Investment Strategies
Spotlight On Investment Impact After First Round Of French Elections – UBS, Franklin Templeton, Martin Currie
Investment managers discuss the investment impact of the first round of the French parliamentary elections, which saw the highest voter turnout since 1997 at 65.5 per cent, before the second round on 7 July.
The first round of voting in the French parliamentary elections shows that the right-wing Rassemblement National (RN) party is in the lead, whilst President Macron’s moderate Ensemble alliance is coming in third, as the polls predicted.
“The market is reacting positively to what seems to be a less strong lead by the RN party, which reduces the risk of an outright absolute majority post the second round to be held on 7 July,” Zehrid Osmani, head of the global long-term unconstrained team at Martin Currie, part of Franklin Templeton, said in a note.
Given the high number of three-candidate races in the second round, Mark Haefele, UBS Global Wealth Management chief investment officer, believes it is likely that no absolute majority will be achieved in the National Assembly, which could lead to a period of political instability. He pinpoints a hung parliament as one possible outcome, leading to policy deadlock and a government composed of moderate parties.
His view is shared by David Zahn, head of European fixed income at investment manager Franklin Templeton. “Looking ahead to the second round of voting on 7 July, it seems improbable that Marine Le Pen’s Rassemblement National party will achieve a majority, meaning that investors will likely be contending with a hung parliament and continued political unease in France for the foreseeable future,” Zahn said in a note.
Market reaction
Haefele highlighted how the performance of French assets already
reflects increased market nervousness in the run-up to the first
round of elections: Sovereign bond market yield spreads have
widened and French equities have underperformed relative to other
European markets.
“Uncertainty is likely to weigh on equities. The poor showing by President Macron’s Ensemble party in the first round means that French and eurozone equities will likely struggle to recover some of their recent losses,” Haefele said. He expects risks to utilities and infrastructure/toll-road companies from the RN’s proposed policies to persist. Fiscal concerns will also linger until there is greater clarity after round two, preventing a larger rebound in stocks such as financials and defence stocks. He expects European markets to remain volatile given that there is still elevated uncertainty heading into the second round of the election.
Fixed income
Haefele sees better relative value in select corporate bonds from
multinational companies. The fundamental trend for French
sovereign credit is deteriorating, in his view, with a high and
rising debt ratio, elevated fiscal deficits, and an increasing
cost of funding. He believes that none of the possible outcomes
of the elections would significantly alter this trend in the
short term. Considering their manifesto proposals, Haefele thinks
investors would likely be concerned about a NFP/RN-led
government, and risk premiums for French bonds are likely to
remain elevated in the coming months. He sees better relative
value in select corporate bonds from multinational companies and
government bonds of countries with a less challenged debt
outlook.
Zahn also believes that being underweight in French government bonds remains sensible. Zahn expects to see continued volatility, not only over the coming week, but over the coming year, with continued political instability representing the biggest known risk to French markets. He anticipates French government bond spreads to remain wide for the foreseeable future and believes that the current spreads represent a new normal: “While it is conceivable that there could be some tightening in the months ahead, investors will have to adapt to trading on wider spreads in the long term, whatever the outcome of this election.”

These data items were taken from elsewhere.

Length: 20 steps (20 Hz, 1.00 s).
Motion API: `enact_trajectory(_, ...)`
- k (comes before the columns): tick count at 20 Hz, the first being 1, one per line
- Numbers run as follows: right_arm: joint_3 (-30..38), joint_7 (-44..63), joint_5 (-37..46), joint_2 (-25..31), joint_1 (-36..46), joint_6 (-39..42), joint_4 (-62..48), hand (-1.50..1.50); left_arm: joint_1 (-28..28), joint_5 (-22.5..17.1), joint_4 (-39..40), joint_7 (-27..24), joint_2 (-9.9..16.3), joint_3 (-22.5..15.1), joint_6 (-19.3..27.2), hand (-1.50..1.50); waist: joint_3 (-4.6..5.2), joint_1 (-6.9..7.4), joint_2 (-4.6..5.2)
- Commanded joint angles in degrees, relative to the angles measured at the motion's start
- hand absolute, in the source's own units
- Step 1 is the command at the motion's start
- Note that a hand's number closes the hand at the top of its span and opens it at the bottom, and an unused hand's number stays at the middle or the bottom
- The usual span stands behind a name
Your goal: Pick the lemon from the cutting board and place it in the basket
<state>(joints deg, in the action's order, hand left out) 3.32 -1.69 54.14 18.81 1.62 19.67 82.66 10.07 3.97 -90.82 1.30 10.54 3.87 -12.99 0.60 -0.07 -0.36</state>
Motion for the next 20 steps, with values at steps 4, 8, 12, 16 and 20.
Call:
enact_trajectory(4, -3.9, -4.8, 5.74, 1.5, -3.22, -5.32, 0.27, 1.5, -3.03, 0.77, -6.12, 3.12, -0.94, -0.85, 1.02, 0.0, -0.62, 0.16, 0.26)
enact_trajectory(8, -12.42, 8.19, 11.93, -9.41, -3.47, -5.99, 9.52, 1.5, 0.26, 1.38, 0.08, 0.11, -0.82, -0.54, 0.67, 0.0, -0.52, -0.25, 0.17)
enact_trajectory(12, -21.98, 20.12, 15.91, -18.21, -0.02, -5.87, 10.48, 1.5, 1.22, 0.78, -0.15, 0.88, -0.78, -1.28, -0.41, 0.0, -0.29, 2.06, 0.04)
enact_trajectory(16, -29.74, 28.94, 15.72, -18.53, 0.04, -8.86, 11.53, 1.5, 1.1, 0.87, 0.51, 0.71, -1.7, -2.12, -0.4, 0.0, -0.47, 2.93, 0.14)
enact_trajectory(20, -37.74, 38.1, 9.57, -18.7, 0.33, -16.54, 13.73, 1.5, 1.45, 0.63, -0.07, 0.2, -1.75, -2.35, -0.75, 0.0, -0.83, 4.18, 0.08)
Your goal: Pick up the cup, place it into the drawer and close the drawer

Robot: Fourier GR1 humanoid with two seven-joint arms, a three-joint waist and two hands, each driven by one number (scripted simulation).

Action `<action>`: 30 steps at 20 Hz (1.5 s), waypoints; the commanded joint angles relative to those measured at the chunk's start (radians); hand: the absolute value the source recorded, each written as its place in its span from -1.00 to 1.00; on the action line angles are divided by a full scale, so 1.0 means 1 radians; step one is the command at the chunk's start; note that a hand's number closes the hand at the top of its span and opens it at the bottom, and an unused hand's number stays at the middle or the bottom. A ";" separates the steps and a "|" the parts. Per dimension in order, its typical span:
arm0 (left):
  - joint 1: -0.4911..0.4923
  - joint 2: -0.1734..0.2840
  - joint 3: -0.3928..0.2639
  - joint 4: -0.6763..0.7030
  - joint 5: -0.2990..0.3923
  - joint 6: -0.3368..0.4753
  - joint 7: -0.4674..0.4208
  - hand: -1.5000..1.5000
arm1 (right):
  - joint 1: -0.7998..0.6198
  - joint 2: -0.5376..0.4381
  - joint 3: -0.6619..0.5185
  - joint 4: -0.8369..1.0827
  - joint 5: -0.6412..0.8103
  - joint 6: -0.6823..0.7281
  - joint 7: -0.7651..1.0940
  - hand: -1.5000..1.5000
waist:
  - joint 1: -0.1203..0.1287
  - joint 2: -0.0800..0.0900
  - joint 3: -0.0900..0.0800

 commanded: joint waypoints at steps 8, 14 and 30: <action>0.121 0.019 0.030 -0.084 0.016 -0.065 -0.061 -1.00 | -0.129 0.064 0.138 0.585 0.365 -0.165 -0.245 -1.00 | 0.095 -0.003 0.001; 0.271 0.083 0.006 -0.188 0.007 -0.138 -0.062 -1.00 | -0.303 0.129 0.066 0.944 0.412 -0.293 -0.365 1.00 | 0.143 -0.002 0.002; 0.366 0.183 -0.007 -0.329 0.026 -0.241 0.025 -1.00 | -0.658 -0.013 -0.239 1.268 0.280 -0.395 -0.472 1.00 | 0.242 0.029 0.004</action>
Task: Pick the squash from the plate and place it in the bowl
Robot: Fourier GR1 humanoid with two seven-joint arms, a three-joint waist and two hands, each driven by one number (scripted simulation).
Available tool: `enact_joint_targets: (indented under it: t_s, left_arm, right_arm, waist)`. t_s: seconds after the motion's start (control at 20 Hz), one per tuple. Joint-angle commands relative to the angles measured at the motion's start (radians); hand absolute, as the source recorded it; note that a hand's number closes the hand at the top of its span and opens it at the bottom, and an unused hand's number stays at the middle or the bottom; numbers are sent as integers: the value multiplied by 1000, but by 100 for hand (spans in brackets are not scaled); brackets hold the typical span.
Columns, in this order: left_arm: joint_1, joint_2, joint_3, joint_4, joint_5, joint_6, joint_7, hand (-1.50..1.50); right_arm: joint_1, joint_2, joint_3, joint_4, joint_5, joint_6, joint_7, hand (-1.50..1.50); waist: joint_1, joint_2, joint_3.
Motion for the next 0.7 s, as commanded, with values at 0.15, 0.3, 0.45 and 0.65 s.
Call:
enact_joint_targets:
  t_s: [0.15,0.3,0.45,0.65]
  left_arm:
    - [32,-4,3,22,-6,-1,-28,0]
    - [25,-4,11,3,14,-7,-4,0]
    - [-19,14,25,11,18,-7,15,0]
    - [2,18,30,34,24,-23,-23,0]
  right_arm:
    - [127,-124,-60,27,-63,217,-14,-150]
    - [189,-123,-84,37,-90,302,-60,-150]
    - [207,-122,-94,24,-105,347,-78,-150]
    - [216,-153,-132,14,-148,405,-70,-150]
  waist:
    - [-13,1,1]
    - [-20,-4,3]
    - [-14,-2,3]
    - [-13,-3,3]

Zahn also highlighted how getting the deficit under control in France will be a major challenge and a necessary priority for the next French administration, but doing so without a parliamentary majority would be especially difficult. “Both the right and left have sizeable spending plans, which are at odds with the goal of bringing down the deficit. It is also conceivable that parliament could be collapsed again in a year’s time in another attempt to achieve a workable majority,” Zahn said.
“The RN has expressed a willingness to respect the EU’s fiscal rules, perhaps seeking to emulate the success of Italy’s Giorgia Meloni, who has generally become more market-friendly since taking office. However, seeking to reduce the deficit and achieving this in practice are two very different things, and investors are right to remain cautious in their optimism,” he added.
Haefele also believes that the euro is likely to come under pressure. As the results stand, the probability that no majority will emerge from the election appears significant. One challenge for investors is to avoid overreacting to the first-round results. In addition, Haefele believes political biases can be counterproductive for investment portfolios and investors should focus on the long term: “As always, diversification is important.”